# 2010 Year end Review (in pictures)



## giant pumpkin peep (Mar 14, 2009)

How many hives to run? and are those queen that are in the shipping boxes your own?


----------



## Bradley_Bee (May 21, 2008)

I was up to 224 this summer. 208 right now. . No , those were purchased queens they were put into Nucs i made.


----------



## Adrian Quiney WI (Sep 14, 2007)

Nice. It's good to see a warm part of the country, and how its done. Is that rain you've just had going to give you a bloom in the desert? If so what will be flowering? Thanks for the pics.


----------



## Bradley_Bee (May 21, 2008)

I hope so. The mustard plant should be coming up soon . as well as desert flowers.
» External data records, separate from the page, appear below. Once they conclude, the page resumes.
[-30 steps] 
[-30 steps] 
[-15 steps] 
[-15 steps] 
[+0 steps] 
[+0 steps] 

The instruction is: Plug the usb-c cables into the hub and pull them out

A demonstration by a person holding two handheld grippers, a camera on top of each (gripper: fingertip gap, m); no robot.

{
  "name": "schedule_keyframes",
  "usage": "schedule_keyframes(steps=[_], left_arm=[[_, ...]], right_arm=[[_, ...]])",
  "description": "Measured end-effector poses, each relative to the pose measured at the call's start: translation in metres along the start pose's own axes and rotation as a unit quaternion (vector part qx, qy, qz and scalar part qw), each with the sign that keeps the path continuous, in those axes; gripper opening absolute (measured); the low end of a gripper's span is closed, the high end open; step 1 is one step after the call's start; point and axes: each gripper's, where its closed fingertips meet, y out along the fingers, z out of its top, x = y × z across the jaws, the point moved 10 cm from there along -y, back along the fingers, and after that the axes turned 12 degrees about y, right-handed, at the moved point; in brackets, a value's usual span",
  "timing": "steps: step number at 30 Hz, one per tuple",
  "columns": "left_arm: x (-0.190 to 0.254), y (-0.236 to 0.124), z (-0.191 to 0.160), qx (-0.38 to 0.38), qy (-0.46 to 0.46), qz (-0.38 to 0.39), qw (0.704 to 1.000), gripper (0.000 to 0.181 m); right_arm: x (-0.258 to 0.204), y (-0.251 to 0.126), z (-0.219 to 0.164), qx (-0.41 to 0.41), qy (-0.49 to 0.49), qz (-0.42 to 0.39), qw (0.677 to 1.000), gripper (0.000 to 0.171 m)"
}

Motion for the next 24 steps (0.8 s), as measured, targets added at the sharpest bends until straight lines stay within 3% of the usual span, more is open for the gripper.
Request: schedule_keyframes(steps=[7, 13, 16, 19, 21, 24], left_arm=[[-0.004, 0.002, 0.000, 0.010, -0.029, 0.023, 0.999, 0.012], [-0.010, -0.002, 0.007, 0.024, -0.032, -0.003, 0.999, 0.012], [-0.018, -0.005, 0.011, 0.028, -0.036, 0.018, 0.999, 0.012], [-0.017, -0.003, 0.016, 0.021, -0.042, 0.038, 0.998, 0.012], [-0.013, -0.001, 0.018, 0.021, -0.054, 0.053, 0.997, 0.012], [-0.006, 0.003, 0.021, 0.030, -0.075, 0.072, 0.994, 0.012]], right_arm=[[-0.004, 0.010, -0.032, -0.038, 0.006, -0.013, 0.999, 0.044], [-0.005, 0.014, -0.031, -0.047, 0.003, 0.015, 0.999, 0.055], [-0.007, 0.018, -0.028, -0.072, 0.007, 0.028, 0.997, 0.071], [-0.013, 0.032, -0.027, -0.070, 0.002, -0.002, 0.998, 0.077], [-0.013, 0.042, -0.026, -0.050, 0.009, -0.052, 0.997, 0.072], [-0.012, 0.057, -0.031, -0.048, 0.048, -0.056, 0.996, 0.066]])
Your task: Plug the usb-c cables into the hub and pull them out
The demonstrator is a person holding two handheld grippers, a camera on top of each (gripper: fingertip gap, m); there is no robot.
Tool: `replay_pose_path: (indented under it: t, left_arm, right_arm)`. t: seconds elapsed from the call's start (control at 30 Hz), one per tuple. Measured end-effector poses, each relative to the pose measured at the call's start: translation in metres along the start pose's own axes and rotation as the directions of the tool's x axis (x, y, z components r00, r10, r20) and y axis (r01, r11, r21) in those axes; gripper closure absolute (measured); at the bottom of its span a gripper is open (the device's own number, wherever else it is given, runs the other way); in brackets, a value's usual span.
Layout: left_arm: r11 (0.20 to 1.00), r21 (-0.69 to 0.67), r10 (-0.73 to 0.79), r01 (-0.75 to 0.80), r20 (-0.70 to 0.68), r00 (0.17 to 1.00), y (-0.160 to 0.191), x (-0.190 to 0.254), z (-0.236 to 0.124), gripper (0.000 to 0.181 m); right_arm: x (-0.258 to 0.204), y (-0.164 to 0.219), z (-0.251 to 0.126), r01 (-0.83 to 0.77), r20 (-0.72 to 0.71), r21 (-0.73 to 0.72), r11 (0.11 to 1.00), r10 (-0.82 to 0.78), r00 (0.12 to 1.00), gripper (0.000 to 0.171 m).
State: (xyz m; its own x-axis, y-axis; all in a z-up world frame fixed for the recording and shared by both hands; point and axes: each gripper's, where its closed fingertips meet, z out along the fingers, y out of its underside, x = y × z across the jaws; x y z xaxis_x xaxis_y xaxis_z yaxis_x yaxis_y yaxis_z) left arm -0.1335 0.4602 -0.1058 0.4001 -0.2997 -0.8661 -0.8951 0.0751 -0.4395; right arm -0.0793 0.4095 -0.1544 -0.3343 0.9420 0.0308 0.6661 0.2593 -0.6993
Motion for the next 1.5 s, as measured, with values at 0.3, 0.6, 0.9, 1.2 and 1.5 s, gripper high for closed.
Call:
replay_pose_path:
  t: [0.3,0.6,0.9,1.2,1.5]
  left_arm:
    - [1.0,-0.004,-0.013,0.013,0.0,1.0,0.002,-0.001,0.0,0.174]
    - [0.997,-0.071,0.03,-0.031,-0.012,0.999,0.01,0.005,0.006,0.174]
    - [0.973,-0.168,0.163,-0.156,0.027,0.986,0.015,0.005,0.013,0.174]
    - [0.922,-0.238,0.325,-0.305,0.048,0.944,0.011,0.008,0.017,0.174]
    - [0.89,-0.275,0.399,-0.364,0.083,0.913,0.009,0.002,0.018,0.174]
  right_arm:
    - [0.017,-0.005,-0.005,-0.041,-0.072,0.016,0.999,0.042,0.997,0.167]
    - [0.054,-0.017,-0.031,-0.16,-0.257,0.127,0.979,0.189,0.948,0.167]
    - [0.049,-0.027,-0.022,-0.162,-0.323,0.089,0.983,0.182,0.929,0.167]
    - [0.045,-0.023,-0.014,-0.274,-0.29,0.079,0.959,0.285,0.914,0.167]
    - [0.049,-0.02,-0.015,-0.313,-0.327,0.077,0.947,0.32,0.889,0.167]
Creosotes will be blooming soon and palo verde trees.


----------



## Monkadelic (Feb 5, 2010)

Your photos are beautiful! Thanks for sharing, you must have some great swarm/cutout stories.


----------



## PerryBee (Dec 3, 2007)

Great pics, helped brighten up the day, thanks. 

Perry


----------



## Broke-T (Jul 9, 2008)

Snakes generally dont bother me, but I am scared of rattlers.

Johnny


----------



## dixiebooks (Jun 21, 2010)

Nice album. Enjoyed very much. -james


----------



## Bradley_Bee (May 21, 2008)

Thanks for all the comments everyone. 

All snakes bother me a little bit  It's the sidewinders out here you have to watch out for.

Yep, I do have alot of cut out stories. heh


----------



## EODDVTDR (Feb 20, 2011)

Great photos! It's always nice to see how things are being done in other parts of he country. Thanks for postin. Todd


----------